São Lucas, 16

1.Jesus disse também a seus discípulos: Havia um homem rico que tinha um administrador. Este lhe foi denunciado de ter dissipado os seus bens.
2.Ele chamou o administrador e lhe disse: Que é que ouço dizer de ti? Presta contas da tua administração, pois já não poderás administrar meus bens.
3.O administrador refletiu então consigo: Que farei, visto que meu patrão me tira o emprego? Lavrar a terra? Não o posso. Mendigar? Tenho vergonha.
4.Já sei o que fazer, para que haja quem me receba em sua casa, quando eu for despedido do emprego.
5.Chamou, pois, separadamente a cada um dos devedores de seu patrão e perguntou ao primeiro: Quanto deves a meu patrão?
6.Ele respondeu: Cem medidas de azeite. Disse-lhe: Toma a tua conta, senta-te depressa e escreve: cinqüenta.
7.Depois perguntou ao outro: Tu, quanto deves? Respondeu: Cem medidas de trigo. Disse-lhe o administrador: Toma os teus papéis e escreve: oitenta.
8.E o proprietário admirou a astúcia do administrador, porque os filhos deste mundo são mais prudentes do que os filhos da luz no trato com seus semelhantes.
9.Eu vos digo: fazei-vos amigos com a riqueza injusta, para que, no dia em que ela vos faltar, eles vos recebam nos tabernáculos eternos.
10.Aquele que é fiel nas coisas pequenas será também fiel nas coisas grandes. E quem é injusto nas coisas pequenas, sê-lo-á também nas grandes.
11.Se, pois, não tiverdes sido fiéis nas riquezas injustas, quem vos confiará as verdadeiras?
12.E se não fostes fiéis no alheio, quem vos dará o que é vosso?

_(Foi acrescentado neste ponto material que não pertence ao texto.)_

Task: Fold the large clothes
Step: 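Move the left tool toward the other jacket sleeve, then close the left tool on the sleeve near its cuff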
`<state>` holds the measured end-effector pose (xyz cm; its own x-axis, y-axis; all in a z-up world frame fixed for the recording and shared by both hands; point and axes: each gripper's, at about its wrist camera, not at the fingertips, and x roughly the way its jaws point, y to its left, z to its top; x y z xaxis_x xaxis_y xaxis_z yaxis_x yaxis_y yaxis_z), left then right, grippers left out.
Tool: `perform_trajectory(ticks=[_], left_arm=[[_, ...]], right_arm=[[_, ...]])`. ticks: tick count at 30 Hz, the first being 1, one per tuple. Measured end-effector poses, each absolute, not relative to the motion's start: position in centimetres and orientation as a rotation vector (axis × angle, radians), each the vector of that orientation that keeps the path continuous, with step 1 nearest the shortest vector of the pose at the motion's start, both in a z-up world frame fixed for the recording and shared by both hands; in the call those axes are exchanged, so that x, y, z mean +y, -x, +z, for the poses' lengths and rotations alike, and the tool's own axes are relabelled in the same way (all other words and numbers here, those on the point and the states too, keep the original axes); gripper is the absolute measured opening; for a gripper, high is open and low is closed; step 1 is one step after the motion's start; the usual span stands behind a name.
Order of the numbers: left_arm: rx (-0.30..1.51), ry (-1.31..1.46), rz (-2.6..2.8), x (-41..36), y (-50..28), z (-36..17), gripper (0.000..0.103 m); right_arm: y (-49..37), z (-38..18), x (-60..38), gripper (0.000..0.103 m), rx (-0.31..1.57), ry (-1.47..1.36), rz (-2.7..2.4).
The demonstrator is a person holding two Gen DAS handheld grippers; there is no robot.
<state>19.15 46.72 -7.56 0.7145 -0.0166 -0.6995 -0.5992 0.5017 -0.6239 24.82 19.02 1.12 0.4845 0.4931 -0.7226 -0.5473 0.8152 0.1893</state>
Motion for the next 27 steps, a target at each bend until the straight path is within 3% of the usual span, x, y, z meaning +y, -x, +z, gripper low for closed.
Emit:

13.Nenhum servo pode servir a dois senhores: ou há de odiar a um e amar o outro, ou há de aderir a um e desprezar o outro. Não podeis servir a Deus e ao dinheiro.
14.Ora, ouviam tudo isto os fariseus, que eram avarentos, e zombavam dele.
15.Jesus disse-lhes: Vós procurais parecer justos aos olhos dos homens, mas Deus vos conhece os corações; pois o que é elevado aos olhos dos homens é abominável aos olhos de Deus.
16.A lei e os profetas duraram até João. Desde então é anunciado o Reino de Deus, e cada um faz violência para aí entrar.
17.Mais facilmente, porém, passará o céu e a terra do que se perderá uma só letra da lei.
18.Todo o que abandonar sua mulher e casar com outra, comete adultério; e quem se casar com a mulher rejeitada, comete adultério também.
19.Havia um homem rico que se vestia de púrpura e linho finíssimo, e que todos os dias se banqueteava e se regalava.
20.Havia também um mendigo, por nome Lázaro, todo coberto de chagas, que estava deitado à porta do rico.
21.Ele avidamente desejava matar a fome com as migalhas que caíam da mesa do rico... Até os cães iam lamber-lhe as chagas.
22.Ora, aconteceu morrer o mendigo e ser levado pelos anjos ao seio de Abraão. Morreu também o rico e foi sepultado.
23.E estando ele nos tormentos do inferno, levantou os olhos e viu, ao longe, Abraão e Lázaro no seu seio.
24.Gritou, então: - Pai Abraão, compadece-te de mim e manda Lázaro que molhe em água a ponta de seu dedo, a fim de me refrescar a língua, pois sou cruelmente atormentado nestas chamas.
25.Abraão, porém, replicou: - Filho, lembra-te de que recebeste teus bens em vida, mas Lázaro, males; por isso ele agora aqui é consolado, mas tu estás em tormento.
26.Além de tudo, há entre nós e vós um grande abismo, de maneira que, os que querem passar daqui para vós, não o podem, nem os de lá passar para cá.
27.O rico disse: - Rogo-te então, pai, que mandes Lázaro à casa de meu pai, pois tenho cinco irmãos,
28.para lhes testemunhar, que não aconteça virem também eles parar neste lugar de tormentos.
29.Abraão respondeu: - Eles lá têm Moisés e os profetas; ouçam-nos!
30.O rico replicou: - Não, pai Abraão; mas se for a eles algum dos mortos, arrepender-se-ão.
31.Abraão respondeu-lhe: - Se não ouvirem a Moisés e aos profetas, tampouco se deixarão convencer, ainda que ressuscite algum dos mortos.